[INPUT MATERIAL]

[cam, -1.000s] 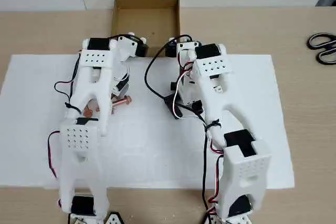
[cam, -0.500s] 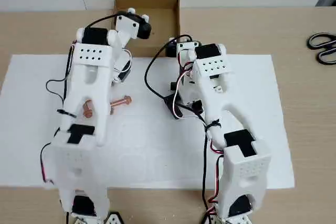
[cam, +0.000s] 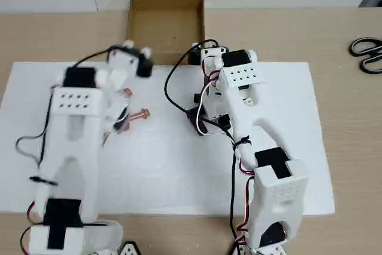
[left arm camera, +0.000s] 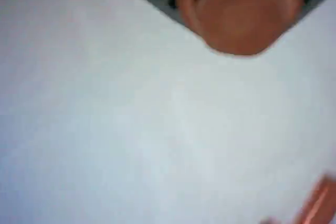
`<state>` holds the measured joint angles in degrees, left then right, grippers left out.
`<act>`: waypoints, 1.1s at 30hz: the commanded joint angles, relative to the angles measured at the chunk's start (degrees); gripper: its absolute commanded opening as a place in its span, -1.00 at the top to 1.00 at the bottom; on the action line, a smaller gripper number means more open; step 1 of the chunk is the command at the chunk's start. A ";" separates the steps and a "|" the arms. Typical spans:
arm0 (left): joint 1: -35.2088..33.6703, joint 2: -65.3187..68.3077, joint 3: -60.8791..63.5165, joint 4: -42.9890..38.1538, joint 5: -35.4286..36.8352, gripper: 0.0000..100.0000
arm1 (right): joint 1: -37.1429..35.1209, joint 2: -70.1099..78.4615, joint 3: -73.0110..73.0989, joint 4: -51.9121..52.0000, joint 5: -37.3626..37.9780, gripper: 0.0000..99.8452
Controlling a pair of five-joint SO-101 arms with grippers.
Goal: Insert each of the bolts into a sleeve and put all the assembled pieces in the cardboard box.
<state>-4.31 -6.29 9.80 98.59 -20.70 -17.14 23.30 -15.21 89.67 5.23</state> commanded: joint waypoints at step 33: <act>-11.96 -2.99 29.32 -28.92 -7.65 0.79 | 0.04 -4.35 -2.37 0.31 0.09 0.99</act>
<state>-15.91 -6.81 38.81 71.16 -28.09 -17.14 23.30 -15.21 89.67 5.23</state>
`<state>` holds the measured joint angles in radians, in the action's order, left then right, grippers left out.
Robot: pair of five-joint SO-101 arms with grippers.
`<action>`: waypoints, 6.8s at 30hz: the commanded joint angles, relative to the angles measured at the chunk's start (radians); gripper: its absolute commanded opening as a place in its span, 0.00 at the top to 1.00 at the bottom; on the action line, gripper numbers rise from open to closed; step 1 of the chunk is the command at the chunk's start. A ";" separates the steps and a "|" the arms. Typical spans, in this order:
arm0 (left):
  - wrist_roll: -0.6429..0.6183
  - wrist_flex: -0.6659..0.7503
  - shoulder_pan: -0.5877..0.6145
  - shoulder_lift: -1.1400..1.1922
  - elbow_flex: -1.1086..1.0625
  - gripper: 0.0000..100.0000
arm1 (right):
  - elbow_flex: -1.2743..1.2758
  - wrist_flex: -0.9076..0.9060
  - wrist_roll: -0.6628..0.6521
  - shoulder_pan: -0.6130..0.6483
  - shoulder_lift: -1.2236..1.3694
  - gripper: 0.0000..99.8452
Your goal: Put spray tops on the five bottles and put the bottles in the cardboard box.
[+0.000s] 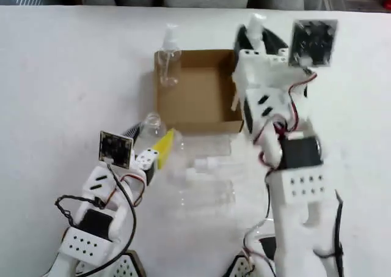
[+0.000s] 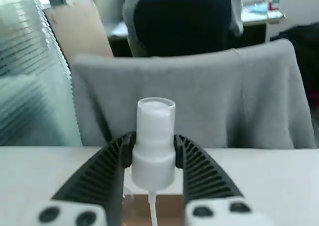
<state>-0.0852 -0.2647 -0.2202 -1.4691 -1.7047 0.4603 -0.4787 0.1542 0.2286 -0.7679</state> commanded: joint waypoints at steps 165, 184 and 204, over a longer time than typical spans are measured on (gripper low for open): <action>0.011 0.002 -0.005 -0.013 0.005 0.98 | 0.651 0.189 0.040 0.461 -0.441 0.83; 0.011 0.003 -0.005 -0.013 0.005 0.98 | 0.532 0.209 0.126 0.406 -0.111 0.98; 0.011 0.005 -0.005 -0.013 0.005 0.98 | 0.555 0.285 0.124 0.248 -0.035 0.98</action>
<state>-0.0806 -0.2723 -0.2202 -1.4676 -1.7047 1.0449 -0.2056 0.2739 0.5524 -0.7772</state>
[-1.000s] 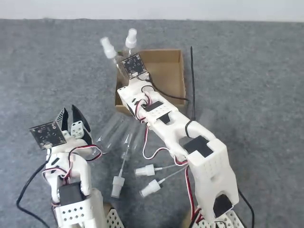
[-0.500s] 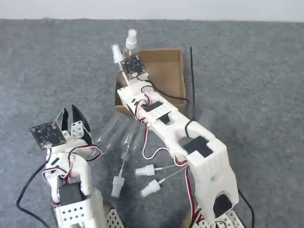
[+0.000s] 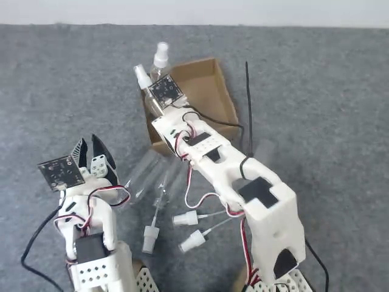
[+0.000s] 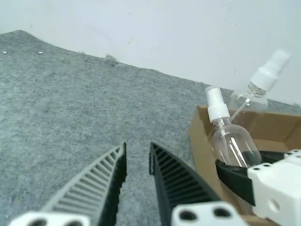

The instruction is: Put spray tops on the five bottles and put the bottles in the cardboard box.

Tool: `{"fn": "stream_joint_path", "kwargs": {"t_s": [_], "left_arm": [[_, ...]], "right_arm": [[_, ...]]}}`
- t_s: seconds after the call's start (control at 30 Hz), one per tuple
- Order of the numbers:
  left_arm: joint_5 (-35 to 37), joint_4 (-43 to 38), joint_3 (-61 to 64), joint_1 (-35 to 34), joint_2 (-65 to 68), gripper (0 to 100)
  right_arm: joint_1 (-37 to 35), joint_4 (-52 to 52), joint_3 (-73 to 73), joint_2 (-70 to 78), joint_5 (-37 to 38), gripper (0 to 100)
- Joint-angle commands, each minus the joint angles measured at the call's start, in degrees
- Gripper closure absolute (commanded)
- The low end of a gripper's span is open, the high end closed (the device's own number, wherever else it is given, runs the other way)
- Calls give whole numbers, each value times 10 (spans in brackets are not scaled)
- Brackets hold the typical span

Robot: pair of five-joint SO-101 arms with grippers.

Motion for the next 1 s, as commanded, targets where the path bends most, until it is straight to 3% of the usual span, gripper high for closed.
{"fn": "stream_joint_path", "kwargs": {"t_s": [0.0,0.43,0.97], "left_arm": [[-4,-11,-7,1,-8,923],[-5,-13,-7,1,-8,923],[-1,-32,-7,-3,-9,923]], "right_arm": [[-10,0,12,-86,11,968],[-7,0,23,-161,11,968],[-14,0,229,-442,11,969]]}}
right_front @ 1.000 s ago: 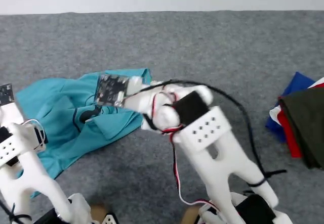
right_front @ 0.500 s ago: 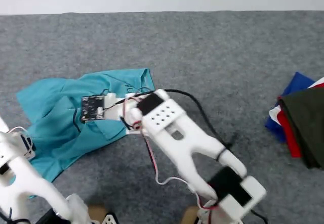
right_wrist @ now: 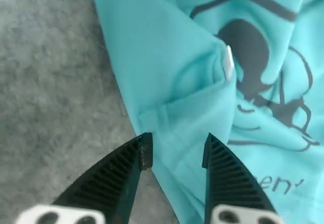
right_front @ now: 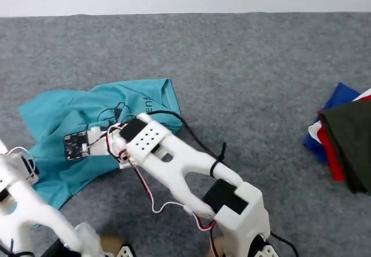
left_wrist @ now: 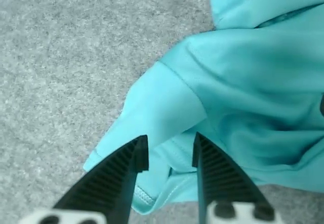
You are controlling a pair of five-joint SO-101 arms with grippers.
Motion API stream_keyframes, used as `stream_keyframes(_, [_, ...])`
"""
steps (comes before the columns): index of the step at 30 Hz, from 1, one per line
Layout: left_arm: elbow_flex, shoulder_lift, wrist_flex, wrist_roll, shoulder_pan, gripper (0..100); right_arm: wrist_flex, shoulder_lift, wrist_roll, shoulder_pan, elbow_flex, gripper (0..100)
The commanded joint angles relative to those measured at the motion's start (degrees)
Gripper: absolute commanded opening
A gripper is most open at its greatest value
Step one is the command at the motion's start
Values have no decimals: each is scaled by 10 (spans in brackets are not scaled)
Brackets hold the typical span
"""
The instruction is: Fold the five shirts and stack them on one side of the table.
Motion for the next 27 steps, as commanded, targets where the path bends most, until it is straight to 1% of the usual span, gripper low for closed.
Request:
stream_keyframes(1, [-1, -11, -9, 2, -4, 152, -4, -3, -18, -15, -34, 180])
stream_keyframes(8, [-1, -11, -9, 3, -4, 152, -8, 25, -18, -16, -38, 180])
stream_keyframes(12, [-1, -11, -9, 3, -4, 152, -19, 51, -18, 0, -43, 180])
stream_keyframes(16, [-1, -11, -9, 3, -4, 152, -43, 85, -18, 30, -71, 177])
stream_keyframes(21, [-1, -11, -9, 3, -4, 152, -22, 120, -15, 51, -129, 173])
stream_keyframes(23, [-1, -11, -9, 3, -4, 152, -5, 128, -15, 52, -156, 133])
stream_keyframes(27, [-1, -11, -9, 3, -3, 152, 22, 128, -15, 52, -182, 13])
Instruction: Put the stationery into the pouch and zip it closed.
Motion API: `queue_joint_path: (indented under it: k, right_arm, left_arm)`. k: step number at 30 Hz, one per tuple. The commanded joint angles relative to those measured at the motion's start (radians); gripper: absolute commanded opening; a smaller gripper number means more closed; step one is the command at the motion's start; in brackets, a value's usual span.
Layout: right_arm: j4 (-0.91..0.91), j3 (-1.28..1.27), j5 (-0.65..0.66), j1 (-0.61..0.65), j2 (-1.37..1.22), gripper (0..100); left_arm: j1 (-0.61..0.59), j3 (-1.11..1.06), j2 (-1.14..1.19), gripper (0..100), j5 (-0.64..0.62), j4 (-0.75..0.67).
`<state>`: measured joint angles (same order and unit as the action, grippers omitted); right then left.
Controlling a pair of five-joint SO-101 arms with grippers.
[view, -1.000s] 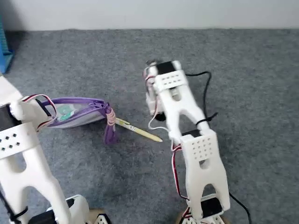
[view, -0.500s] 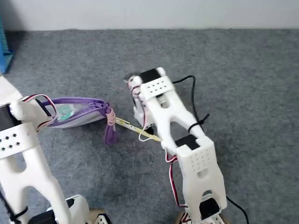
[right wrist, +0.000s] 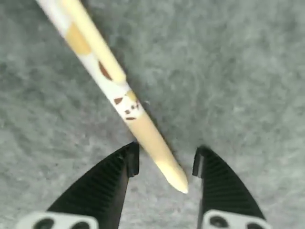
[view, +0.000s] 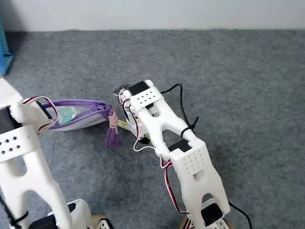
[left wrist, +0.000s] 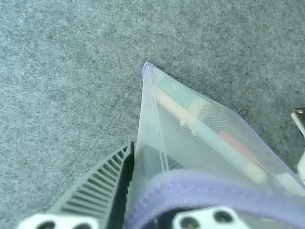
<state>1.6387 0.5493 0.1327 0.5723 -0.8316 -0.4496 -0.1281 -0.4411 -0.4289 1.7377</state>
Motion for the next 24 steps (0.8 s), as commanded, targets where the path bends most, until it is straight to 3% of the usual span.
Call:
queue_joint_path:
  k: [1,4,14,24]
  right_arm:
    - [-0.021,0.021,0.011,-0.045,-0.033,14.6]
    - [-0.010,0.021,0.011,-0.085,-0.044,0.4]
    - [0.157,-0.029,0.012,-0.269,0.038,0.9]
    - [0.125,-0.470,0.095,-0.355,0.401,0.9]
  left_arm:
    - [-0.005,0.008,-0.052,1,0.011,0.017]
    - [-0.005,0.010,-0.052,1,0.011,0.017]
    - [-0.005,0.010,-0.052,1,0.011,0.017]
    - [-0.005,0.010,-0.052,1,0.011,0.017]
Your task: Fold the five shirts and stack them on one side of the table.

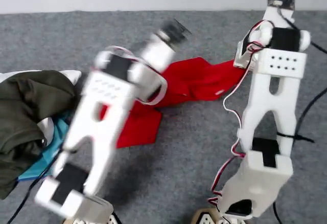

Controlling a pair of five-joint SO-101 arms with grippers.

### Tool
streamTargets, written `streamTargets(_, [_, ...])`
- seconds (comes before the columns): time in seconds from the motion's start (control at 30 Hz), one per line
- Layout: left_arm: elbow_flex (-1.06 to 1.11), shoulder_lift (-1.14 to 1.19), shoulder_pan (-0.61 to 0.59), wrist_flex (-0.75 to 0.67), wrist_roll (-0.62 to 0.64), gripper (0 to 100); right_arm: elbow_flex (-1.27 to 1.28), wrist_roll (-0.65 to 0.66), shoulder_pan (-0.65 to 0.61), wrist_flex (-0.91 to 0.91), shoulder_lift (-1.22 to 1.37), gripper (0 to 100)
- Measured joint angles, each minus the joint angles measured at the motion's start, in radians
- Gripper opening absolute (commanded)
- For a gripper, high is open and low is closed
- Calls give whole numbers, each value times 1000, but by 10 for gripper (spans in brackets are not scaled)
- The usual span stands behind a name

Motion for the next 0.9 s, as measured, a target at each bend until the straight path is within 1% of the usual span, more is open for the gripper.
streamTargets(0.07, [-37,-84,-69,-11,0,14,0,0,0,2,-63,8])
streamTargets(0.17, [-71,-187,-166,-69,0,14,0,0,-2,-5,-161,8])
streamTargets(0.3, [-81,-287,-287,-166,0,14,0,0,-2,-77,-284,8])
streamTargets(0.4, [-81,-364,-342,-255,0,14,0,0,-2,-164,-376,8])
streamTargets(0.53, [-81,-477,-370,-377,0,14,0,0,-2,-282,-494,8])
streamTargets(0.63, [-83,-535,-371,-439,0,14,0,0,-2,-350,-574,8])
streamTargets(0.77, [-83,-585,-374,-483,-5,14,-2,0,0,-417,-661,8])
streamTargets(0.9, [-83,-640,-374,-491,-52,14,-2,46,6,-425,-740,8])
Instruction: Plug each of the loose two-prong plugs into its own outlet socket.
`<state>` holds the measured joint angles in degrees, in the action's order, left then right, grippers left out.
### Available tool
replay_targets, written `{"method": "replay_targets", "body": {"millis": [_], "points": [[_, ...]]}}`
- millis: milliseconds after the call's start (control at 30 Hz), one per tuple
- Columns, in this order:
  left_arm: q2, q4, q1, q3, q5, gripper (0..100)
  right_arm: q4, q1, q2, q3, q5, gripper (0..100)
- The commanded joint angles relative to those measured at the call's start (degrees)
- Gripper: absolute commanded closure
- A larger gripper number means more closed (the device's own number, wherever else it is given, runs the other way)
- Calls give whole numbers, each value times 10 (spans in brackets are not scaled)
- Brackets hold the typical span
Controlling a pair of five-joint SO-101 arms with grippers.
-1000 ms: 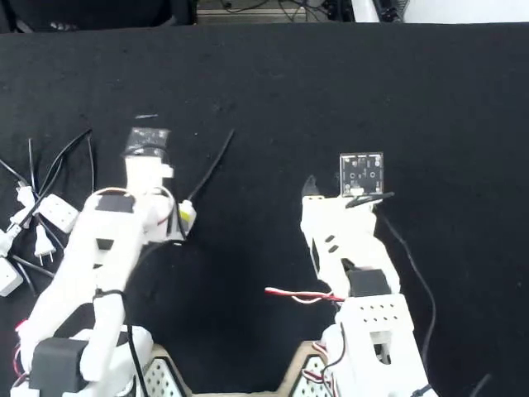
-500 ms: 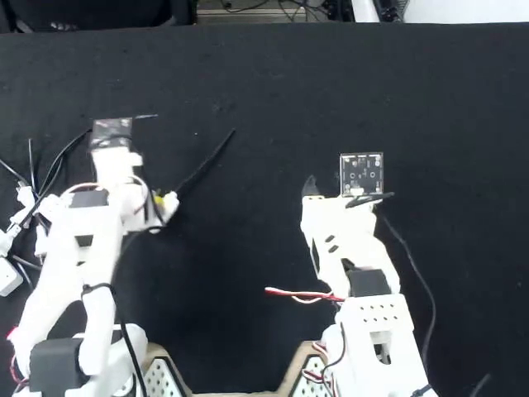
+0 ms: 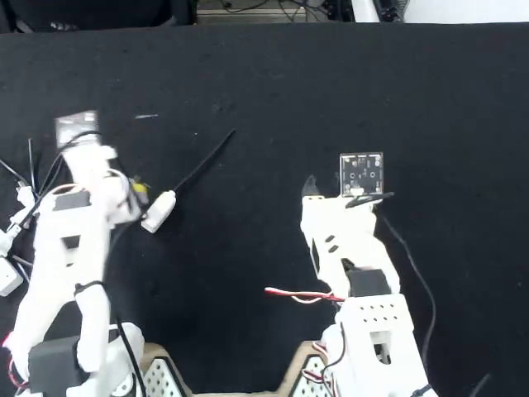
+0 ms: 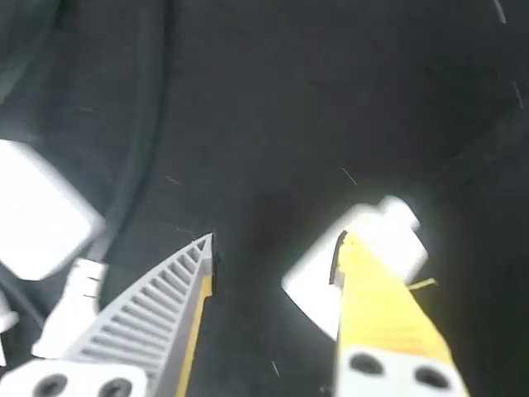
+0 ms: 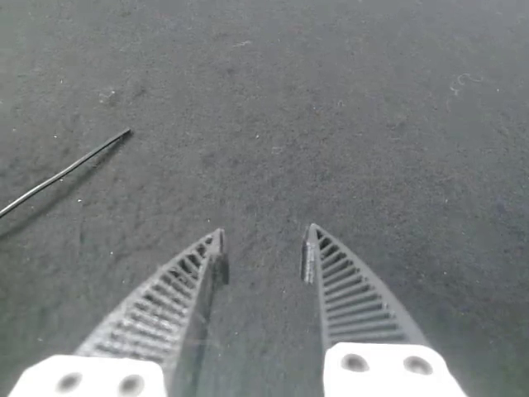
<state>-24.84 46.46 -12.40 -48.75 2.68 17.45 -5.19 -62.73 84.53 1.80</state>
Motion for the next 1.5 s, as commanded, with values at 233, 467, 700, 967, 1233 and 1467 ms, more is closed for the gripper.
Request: {"method": "replay_targets", "body": {"millis": [233,467,700,967,1233,1467], "points": [[-2,38,99,14,156,758,2,-10,3,-33,0,858],[-2,-126,66,-70,159,758,2,-28,5,-32,-1,858],[-3,-127,26,-52,154,761,2,-37,6,-28,-1,858],[-2,-142,7,-50,154,762,2,-37,4,-26,-1,858],[58,-153,-23,-10,154,762,2,-37,5,-26,-1,858],[109,-75,-30,112,128,762,2,-37,6,-26,-1,858]]}}
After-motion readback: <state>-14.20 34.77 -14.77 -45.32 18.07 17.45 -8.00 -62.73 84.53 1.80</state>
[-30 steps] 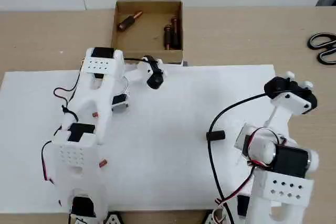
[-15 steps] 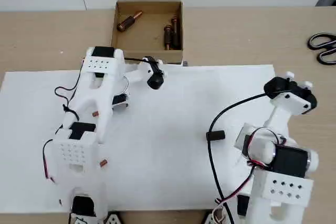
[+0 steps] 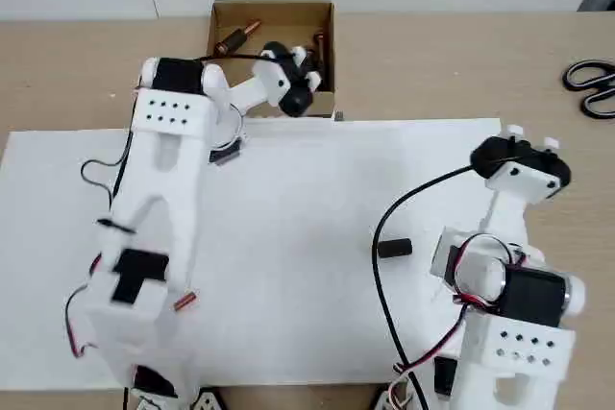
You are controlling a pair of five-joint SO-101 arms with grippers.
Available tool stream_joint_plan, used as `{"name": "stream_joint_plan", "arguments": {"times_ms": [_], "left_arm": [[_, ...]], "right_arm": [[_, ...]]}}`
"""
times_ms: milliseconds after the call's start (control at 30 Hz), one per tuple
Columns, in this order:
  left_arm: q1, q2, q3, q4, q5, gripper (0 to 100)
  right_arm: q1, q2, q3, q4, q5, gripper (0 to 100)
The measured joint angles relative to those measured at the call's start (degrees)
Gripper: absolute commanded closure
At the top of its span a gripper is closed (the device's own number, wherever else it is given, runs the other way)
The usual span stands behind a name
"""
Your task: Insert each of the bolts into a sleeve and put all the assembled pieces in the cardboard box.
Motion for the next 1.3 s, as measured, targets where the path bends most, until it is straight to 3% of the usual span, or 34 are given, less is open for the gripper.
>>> {"name": "stream_joint_plan", "arguments": {"times_ms": [267,567,733,1000,1300], "left_arm": [[3.78,-18.29,6.51,0.35,17.76,100],[3.78,-40.88,19.69,-0.26,24.62,100],[3.78,-56.70,34.64,-8.97,33.32,100],[3.78,-83.60,65.85,-31.38,45.01,100],[3.78,-113.49,96.62,-48.70,63.74,99]], "right_arm": [[-10.81,-0.97,-0.26,0.97,1.14,99.5],[-25.93,-20.48,2.90,-3.69,6.33,99.5],[-26.73,-31.56,12.22,-8.79,11.16,99.5],[-27.25,-44.13,28.48,-18.02,12.22,99.5],[-34.29,-45.54,39.21,-28.48,12.22,99.5]]}}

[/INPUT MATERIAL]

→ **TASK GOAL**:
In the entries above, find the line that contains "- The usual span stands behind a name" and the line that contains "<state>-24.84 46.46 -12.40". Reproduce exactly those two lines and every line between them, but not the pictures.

→ **WRITTEN RESPONSE**:
- The usual span stands behind a name

Motion for the next 0.9 s, as measured, a target at each bend until the straight path is within 1% of the usual span, more is open for the gripper.
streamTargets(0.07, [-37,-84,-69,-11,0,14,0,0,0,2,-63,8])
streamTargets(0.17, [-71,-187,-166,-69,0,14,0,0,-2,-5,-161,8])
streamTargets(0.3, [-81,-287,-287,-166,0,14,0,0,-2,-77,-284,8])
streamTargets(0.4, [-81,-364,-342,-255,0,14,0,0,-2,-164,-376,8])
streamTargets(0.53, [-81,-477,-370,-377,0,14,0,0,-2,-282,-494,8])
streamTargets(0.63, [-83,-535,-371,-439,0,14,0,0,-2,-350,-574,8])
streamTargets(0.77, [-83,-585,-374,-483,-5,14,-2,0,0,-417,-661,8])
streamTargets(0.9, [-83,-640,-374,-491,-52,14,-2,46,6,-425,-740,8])
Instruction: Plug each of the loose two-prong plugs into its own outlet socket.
`<state>` holds the measured joint angles in degrees, in the action's order, left then right, grippers left out.
### Available tool
replay_targets, written `{"method": "replay_targets", "body": {"millis": [_], "points": [[_, ...]]}}`
- millis: milliseconds after the call's start (control at 30 Hz), one per tuple
- Columns, in this order:
  left_arm: q2, q4, q1, q3, q5, gripper (0..100)
  right_arm: q4, q1, q2, q3, q5, gripper (0..100)
- The commanded joint angles relative to those measured at the call's start (degrees)
- Gripper: absolute commanded closure
- A larger gripper number means more closed (the device's own number, wherever else it is given, runs the other way)
- Calls give whole numbers, each value times 10 (spans in brackets are not scaled)
- Brackets hold the typical span
Controlling a pair of five-joint SO-101 arms with grippers.
-1000 ms: 
-500 ms: 
+0 ms: 
+0 ms: 
+0 ms: 
<state>-24.84 46.46 -12.40 -48.75 2.68 17.45 -5.19 -62.73 84.53 1.80</state>

There is nothing further to the answer.